[Haskell-cafe] [newbie] processing large logs

Sat May 13 22:54:28 EDT 2006

dons:
> martine:
> > On 5/14/06, Eugene Crosser <crosser at average.org> wrote:
> > >main = printMax . (foldr processLine empty) . lines =<< getContents
> > >[snip]
> > >The thing kinda works on small data sets, but if you feed it with
> > >250,000 lines (1000 distinct), the process size grows to 200 Mb, and on
> > >500,000 lines I get "*** Exception: stack overflow" (using runhaskell
> > >from ghc 6.2.4).
> > 
> > To elaborate on Udo's point:
> > If you look at the definition of foldr you'll see where the stack
> > overflow is coming from:  foldr recurses all the way down to the end
> > of the list, so your stack gets 250k (or attempts 500k) entries deep
> > so it can process the last line in the file first, then unwinds.
> 
> Also, don't use runhaskell! Compile the code with -O :)
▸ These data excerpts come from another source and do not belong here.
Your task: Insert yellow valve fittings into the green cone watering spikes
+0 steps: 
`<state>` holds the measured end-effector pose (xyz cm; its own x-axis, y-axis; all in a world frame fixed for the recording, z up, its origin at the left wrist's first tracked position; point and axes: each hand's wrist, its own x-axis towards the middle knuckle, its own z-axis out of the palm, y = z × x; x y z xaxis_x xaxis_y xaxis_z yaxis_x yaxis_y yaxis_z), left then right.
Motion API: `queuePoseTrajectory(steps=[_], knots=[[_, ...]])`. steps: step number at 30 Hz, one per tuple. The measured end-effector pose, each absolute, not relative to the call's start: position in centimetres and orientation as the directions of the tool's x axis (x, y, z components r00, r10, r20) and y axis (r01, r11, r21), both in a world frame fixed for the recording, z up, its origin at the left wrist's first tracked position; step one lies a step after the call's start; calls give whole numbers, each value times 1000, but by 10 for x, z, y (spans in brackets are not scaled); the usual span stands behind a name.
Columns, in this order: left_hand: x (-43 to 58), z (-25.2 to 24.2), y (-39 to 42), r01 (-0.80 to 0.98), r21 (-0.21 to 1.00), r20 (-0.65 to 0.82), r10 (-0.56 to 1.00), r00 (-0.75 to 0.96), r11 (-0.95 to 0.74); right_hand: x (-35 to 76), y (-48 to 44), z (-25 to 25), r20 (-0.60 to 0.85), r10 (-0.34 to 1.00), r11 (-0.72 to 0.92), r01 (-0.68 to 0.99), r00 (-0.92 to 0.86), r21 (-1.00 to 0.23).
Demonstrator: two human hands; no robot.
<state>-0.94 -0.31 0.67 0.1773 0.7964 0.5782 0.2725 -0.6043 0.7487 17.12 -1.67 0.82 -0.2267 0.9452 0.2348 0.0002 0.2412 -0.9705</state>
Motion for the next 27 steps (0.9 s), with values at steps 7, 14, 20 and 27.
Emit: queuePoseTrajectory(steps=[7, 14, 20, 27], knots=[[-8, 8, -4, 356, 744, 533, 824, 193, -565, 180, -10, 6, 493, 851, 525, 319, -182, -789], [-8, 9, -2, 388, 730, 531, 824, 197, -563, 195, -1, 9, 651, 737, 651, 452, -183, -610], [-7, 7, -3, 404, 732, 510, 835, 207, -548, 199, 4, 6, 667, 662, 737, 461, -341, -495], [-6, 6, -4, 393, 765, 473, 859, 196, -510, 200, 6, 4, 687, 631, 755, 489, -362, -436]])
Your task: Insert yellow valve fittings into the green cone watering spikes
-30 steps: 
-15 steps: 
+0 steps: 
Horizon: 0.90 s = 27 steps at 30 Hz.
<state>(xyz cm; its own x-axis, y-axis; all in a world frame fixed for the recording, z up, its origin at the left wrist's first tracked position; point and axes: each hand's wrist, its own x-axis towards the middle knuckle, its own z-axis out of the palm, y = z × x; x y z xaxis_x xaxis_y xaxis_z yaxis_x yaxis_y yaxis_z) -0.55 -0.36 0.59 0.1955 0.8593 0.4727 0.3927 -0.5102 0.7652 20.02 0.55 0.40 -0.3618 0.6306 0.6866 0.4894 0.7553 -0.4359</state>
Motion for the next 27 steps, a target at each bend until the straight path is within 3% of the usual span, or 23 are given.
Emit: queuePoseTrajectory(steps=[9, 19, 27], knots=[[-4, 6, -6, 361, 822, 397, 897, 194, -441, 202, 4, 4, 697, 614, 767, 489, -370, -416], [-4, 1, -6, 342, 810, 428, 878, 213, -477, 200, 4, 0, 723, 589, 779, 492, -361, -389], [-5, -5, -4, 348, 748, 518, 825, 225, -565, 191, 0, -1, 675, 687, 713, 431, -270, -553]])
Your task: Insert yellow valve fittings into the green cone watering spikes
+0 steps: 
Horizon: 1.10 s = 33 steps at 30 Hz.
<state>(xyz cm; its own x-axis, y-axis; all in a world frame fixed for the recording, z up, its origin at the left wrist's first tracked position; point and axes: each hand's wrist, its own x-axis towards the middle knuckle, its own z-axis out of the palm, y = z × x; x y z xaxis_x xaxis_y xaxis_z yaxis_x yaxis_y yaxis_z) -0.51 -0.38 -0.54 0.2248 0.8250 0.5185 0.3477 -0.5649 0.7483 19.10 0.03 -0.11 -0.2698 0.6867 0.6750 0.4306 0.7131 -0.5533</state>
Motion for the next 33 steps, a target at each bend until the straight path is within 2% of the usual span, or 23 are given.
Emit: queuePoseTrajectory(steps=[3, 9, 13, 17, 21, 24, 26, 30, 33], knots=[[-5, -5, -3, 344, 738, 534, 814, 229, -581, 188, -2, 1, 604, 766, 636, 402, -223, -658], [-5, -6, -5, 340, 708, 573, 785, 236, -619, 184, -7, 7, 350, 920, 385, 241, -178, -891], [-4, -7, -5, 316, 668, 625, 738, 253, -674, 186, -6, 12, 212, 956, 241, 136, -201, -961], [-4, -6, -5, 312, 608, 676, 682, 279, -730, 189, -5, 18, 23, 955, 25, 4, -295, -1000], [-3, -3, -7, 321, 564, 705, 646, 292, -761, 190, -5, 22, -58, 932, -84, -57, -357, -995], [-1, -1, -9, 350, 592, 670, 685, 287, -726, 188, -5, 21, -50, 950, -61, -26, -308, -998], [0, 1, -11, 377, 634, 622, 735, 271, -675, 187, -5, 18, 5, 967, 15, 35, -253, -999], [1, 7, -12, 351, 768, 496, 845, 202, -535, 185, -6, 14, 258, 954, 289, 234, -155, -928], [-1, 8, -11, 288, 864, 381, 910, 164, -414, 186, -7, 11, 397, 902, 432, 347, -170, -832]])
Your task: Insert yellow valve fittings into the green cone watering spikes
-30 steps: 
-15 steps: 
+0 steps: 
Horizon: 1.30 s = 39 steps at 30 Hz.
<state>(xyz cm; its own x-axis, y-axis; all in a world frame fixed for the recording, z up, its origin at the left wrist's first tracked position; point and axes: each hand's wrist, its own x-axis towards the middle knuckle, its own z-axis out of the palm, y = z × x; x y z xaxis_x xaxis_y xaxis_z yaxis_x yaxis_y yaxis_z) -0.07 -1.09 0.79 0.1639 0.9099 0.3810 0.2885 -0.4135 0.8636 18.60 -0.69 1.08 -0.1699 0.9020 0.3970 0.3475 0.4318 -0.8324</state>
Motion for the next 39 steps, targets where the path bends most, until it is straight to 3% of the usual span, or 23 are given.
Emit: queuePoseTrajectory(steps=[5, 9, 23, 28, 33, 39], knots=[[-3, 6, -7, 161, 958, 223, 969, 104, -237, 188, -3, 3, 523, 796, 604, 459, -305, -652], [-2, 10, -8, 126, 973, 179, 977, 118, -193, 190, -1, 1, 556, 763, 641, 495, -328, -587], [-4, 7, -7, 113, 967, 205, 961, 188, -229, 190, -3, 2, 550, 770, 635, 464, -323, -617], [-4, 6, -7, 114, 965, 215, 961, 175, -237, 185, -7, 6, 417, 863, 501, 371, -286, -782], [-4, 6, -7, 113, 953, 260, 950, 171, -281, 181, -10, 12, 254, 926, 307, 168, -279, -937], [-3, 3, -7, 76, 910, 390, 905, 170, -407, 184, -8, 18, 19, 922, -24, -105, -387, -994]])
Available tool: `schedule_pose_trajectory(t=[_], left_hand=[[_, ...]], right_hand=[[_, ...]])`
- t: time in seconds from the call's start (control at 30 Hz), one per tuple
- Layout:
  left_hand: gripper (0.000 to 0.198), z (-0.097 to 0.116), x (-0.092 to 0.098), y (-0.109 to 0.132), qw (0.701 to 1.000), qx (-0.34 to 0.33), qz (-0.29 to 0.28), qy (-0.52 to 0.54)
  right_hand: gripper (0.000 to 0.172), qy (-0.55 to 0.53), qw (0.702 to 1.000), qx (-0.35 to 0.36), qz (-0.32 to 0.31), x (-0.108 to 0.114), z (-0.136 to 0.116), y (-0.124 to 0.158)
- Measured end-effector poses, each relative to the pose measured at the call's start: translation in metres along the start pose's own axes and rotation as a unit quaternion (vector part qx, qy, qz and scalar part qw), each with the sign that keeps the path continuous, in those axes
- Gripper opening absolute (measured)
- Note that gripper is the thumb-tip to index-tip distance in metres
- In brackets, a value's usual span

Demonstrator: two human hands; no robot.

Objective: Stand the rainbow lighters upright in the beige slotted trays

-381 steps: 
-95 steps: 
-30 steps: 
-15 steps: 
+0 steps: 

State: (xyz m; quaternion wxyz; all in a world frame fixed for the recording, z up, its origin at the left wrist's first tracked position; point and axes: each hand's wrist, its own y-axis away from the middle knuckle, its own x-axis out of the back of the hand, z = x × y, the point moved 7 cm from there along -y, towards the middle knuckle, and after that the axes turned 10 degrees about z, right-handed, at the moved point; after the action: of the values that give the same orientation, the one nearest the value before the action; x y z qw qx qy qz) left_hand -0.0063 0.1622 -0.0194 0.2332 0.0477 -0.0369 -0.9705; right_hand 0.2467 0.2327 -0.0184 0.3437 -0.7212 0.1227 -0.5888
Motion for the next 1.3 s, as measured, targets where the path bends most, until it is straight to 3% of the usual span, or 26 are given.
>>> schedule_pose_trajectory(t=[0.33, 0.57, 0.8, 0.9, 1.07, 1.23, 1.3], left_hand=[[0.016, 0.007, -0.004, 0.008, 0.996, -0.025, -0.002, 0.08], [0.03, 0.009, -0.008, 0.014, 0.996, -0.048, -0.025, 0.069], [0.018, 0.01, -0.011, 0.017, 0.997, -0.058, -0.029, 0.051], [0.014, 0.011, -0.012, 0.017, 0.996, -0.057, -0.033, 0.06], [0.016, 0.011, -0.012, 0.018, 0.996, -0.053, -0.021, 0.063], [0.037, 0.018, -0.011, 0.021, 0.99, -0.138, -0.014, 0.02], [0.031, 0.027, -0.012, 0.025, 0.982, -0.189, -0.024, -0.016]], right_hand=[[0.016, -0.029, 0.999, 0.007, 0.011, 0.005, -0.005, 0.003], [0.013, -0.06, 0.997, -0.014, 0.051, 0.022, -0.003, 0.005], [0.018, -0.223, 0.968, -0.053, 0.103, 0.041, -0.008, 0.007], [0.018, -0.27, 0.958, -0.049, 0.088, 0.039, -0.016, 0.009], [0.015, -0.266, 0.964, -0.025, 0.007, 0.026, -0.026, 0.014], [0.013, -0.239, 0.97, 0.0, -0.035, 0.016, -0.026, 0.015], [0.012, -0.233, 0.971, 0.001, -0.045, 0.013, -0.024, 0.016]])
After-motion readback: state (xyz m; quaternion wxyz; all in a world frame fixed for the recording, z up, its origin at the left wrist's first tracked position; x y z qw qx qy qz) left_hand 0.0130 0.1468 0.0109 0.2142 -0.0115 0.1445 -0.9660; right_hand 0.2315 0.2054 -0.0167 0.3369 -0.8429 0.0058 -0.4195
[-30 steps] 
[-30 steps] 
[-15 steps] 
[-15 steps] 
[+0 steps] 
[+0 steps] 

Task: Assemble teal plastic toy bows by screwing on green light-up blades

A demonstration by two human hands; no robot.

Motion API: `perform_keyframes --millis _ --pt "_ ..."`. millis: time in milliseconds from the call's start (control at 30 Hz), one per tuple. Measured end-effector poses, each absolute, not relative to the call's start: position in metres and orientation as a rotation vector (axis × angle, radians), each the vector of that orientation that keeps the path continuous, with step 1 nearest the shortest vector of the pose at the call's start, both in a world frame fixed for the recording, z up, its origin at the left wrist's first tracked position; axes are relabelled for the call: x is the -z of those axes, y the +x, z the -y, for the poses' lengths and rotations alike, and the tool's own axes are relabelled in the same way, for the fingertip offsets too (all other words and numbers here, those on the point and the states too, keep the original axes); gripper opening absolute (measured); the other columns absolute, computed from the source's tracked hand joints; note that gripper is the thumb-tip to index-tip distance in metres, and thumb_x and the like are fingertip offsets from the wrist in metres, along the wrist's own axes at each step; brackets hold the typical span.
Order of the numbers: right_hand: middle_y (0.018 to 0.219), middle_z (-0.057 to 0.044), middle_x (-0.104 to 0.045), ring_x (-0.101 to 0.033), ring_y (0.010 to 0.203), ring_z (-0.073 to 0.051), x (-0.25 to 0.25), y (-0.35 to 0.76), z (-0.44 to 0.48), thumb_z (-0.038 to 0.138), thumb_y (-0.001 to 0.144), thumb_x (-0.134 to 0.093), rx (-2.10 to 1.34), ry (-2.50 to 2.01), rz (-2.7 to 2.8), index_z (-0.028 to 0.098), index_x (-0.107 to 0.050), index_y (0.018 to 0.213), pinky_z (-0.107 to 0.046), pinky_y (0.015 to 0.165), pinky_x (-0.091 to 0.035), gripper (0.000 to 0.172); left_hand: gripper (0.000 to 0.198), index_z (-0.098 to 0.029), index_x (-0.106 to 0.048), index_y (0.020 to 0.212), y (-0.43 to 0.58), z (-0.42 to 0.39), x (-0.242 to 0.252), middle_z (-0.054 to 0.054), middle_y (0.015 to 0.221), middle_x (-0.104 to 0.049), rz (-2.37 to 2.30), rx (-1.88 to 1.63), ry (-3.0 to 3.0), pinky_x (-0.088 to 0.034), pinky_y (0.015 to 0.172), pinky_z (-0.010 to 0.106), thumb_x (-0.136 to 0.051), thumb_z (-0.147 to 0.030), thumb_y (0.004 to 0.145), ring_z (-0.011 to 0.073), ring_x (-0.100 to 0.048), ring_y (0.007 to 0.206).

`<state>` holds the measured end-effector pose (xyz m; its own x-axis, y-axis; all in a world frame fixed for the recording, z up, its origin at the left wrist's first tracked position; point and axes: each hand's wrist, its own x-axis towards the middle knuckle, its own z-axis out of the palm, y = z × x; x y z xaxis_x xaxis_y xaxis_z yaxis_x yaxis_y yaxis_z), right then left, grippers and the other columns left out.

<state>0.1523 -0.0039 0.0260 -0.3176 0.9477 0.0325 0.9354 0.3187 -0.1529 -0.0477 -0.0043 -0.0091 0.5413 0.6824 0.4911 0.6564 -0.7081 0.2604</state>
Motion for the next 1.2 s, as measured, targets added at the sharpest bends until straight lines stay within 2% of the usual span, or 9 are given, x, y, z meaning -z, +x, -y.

Not sure what processLine does, but just trying out Data.ByteString on
this as a test:

> import qualified Data.ByteString.Char8 as B
> import Data.List
> 
> main = print . foldl' processLine 0 . B.lines =<< B.getContents
>     where processLine acc l = if B.length l > 10 then acc+1 else acc

Just count the long lines. Probably you do something fancier.

Anyway, 32M runs through this in:

    $ time ./a.out < /home/dons/fps/tests/32M
    470400
    ./a.out < /home/dons/fps/tests/32M  0.31s user 0.28s system 28% cpu
    2.082 total

with 32M heap (these are strict byte arrays).

Using Data.ByteString.Lazy:

> import qualified Data.ByteString.Lazy as B
> import Data.List
> 
> main = print . foldl' processLine 0 . B.split 10  =<< B.getContents
>     where processLine acc l = if B.length l > 10 then acc+1 else acc

    $ time ./a.out < /home/dons/fps/tests/32M
    470400
    ./a.out < /home/dons/fps/tests/32M  0.32s user 0.11s system 26% cpu
    1.592 total

With only 3M heap used.

-- Don